Like other Tet class, erava inhibits bacterial protein synthesis by binding to the 30S ribosomal subunit [3, 8], and genetic mutations affecting the 30S ribosomal subunit (i.e., 16SrRNA and ribosome proteins S3 and S10) have been shown to confer resistance to tigecycline [3, 12,13,14,15,16,17,18,19,20]. Although we found heteroresistance-derived clones with elevated erava MICs and clinical MSSA with MIC values of 1.0 mg/L, none of these clones had 30S ribosomal subunit mutations. The potential relationship between Tet target site mutations with erava heteroresistance and relatively high MICs in S. aureus warrants further exploration given the ample evidence linking tigecycline heteroresistance in Gram-negative bacteria to cell envelope and efflux pump proteins [10, 21, 23]. The presently observed suppressing effects of PAβN and CCCP on the erava and tigecycline MICs of heteroresistance-derived S. aureus clones and clinical isolates with MICs of 1.0 mg/L suggest that efflux pumps and cell envelopes also contribute to erava heteroresistance in S. aureus [21,22,23]. Importantly, our finding of higher MICs for tigecycline than for erava in erava heteroresistance-derived clones is suggestive of possible tigecycline cross-resistance. Furthermore, the suppressing effects of CCCP and PAβN on tigecycline MICs further implicates efflux pump/cell envelope components in tigecycline MIC creep.

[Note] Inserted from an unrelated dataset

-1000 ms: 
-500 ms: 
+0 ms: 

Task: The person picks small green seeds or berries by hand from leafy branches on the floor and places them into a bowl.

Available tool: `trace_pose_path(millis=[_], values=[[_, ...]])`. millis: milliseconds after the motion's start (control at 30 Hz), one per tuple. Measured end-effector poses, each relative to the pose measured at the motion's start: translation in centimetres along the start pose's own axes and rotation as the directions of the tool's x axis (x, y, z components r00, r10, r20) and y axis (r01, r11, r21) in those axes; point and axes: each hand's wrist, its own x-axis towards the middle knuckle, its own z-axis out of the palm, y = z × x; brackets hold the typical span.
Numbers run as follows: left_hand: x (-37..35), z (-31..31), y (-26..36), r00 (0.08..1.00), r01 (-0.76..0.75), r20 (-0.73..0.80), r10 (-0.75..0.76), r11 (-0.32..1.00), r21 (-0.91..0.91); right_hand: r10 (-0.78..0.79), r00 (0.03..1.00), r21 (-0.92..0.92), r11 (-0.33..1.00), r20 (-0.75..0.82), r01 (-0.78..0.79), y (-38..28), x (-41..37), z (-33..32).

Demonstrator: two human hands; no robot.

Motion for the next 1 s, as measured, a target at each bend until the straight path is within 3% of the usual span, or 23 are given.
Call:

Upregulation of MepA, a multidrug-resistant efflux pump, has been shown to confer tigecycline resistance in S. aureus [16,17,18]. Furthermore, in strain SA984 S. aureus, the erava MIC increased from 0.004 mg/L in a MepA-negative parent isolate to 0.016 mg/L in S. aureus expressing MepA, whereas MepA addition increased tigecycline MICs from 0.016 mg/L to 1.0 mg/L, pointing to a negligible effect of MepA on erava resistance relative to its effect on tigecycline resistance [3, 8, 16]. The molecular mechanisms by which efflux pumps and cell envelope components participate in the MIC creep of these new Tet class drugs need to be further studied.